Além das secretarias municipais, a auditoria vai abranger a administração indireta como a Fundação de Desenvolvimento Social de Maringá, o Serviço Autárquico de Obras e Pavimentação (Saop) e a Urbanização de Maringá (Urbamar). Enquanto exerceu o comando da pasta, Paolicchi se apresentava como uma pessoa influente no TC. Por causa desta posição, o Tribunal pretende ainda verificar o uso indevido do nome do órgão pelo ex-secretário e tentar avaliar o grau de favorecimento que Paolicchi teria ou não obtido junto ao TC.

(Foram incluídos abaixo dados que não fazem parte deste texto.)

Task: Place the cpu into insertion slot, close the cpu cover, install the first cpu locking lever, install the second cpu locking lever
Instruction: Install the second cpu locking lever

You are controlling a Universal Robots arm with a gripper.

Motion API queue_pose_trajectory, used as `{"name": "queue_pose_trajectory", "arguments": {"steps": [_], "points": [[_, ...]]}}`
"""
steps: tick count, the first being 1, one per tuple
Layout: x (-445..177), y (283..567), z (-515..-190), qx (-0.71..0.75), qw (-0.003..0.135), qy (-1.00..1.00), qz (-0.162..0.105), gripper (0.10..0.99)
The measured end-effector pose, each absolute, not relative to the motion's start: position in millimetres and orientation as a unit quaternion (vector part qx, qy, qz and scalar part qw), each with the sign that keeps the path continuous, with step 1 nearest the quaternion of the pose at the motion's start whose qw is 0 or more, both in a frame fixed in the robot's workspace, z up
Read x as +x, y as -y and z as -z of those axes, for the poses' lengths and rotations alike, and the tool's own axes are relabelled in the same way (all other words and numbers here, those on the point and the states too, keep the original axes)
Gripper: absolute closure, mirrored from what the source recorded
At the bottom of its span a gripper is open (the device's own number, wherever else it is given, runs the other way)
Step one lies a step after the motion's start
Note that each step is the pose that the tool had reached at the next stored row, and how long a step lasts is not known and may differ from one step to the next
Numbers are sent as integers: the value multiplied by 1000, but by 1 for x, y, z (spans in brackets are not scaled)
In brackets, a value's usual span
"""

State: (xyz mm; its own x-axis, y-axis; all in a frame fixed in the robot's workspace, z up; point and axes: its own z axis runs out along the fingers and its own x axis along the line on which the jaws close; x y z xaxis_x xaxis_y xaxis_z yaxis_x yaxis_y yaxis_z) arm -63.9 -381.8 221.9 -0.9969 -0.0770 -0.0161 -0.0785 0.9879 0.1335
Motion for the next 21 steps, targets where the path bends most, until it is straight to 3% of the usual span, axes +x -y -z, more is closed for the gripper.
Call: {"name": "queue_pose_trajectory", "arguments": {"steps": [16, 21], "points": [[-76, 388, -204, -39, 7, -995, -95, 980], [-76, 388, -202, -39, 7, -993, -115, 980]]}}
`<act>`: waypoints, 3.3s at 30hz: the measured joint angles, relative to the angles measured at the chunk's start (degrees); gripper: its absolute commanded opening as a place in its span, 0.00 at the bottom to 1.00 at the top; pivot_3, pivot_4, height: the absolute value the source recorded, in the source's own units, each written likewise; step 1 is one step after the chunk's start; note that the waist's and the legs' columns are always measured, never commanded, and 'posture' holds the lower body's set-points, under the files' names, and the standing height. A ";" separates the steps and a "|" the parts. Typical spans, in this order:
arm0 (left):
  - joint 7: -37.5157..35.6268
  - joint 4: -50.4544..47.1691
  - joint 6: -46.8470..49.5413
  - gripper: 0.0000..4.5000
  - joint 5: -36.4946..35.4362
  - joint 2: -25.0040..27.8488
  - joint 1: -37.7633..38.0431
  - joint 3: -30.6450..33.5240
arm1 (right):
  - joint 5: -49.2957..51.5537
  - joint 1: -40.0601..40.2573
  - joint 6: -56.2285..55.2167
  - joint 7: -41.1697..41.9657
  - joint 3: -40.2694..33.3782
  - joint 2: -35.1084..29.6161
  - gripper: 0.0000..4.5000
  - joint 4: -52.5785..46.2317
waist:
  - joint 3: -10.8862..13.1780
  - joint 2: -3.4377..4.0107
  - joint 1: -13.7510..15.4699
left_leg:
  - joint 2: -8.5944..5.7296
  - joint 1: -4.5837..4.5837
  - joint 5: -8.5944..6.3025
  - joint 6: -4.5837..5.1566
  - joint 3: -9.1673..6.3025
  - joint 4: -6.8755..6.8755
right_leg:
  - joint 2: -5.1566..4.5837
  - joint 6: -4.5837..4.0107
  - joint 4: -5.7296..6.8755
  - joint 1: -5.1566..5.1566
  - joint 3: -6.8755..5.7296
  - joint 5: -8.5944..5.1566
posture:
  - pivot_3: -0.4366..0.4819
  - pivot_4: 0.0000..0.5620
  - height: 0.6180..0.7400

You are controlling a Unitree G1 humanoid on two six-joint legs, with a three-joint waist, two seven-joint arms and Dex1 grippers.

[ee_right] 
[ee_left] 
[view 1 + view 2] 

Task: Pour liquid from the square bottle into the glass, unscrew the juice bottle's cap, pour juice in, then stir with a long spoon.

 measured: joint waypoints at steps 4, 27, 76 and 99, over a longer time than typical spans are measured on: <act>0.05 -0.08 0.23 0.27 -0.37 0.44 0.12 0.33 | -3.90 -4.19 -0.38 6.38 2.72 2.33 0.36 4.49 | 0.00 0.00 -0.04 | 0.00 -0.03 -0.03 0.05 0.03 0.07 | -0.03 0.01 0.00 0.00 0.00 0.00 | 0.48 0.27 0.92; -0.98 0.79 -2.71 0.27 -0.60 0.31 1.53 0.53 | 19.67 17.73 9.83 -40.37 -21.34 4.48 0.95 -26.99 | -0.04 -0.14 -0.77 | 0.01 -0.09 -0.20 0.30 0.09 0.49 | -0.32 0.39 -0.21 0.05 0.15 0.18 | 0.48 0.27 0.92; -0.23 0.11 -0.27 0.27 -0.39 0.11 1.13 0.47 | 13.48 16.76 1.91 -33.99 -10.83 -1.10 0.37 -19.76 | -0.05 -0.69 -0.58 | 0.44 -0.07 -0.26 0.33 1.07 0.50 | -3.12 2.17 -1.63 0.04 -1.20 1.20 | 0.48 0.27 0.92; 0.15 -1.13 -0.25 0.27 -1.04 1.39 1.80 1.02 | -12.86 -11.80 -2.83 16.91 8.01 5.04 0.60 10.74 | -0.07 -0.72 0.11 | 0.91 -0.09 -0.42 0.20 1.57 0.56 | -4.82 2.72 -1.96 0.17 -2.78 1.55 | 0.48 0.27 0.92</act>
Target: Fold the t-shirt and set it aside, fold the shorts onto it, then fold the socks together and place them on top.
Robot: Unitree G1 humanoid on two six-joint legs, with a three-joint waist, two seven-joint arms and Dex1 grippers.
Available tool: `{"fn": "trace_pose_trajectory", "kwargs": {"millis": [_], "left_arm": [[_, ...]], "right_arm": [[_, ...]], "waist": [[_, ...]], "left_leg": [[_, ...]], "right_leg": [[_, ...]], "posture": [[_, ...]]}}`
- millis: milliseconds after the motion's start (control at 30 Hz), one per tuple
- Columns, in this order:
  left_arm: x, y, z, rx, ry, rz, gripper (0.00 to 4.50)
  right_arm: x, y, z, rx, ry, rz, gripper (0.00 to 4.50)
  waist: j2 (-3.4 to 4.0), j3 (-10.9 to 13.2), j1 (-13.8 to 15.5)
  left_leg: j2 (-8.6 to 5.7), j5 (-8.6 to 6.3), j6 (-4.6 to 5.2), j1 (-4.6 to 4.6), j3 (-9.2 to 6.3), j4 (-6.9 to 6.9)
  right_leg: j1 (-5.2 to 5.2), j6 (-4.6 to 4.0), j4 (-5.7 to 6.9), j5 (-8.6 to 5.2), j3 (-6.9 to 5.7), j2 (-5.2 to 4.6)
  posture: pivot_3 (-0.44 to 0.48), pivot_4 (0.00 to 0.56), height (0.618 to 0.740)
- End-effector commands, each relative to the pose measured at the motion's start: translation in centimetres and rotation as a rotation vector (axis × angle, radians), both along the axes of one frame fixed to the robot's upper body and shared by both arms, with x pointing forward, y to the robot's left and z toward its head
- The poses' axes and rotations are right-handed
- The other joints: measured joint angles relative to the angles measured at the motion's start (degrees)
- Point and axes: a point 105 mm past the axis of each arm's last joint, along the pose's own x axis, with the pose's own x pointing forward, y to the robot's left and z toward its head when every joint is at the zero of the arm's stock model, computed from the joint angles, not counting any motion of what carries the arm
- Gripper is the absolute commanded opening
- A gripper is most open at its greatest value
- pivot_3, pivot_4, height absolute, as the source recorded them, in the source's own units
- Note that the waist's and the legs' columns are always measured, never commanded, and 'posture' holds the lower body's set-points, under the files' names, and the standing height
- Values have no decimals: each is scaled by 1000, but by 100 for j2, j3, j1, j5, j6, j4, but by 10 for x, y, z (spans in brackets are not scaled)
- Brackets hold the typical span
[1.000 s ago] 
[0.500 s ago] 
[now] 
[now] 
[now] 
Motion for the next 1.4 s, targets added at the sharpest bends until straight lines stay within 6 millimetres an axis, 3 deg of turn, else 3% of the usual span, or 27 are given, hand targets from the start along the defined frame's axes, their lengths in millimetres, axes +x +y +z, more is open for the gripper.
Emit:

Paolicchi responde na esfera civil estadual a uma ação pública por improbidade administrativa e na Justiça Federal é acusado de lavagem de dinheiro, sonegação fiscal, formação de quadrilha e peculato. O ex-secretário também é investigado pela CPI estadual do narcotráfico por suposta ligação com o crime organizado no Estado.
Ele é considerado foragido pela Justiça e está sendo procurado pela Polícia Federal com a ajuda da Interpol (polícia internacional) desde que a sua prisão preventiva foi decretada no dia 17 deste mês.
O advogado do ex-secretário, Moisés Zanardi, pretende pedir até terça-feira a revogação da preventiva como condição para Paolicchi se apresentar na Justiça para o interrogatório. Zanardi vai argumentar no pedido que o ex-secretário é réu primário, tem bons antecedentes e que possui endereço fixo e bens de raízes em Maringá.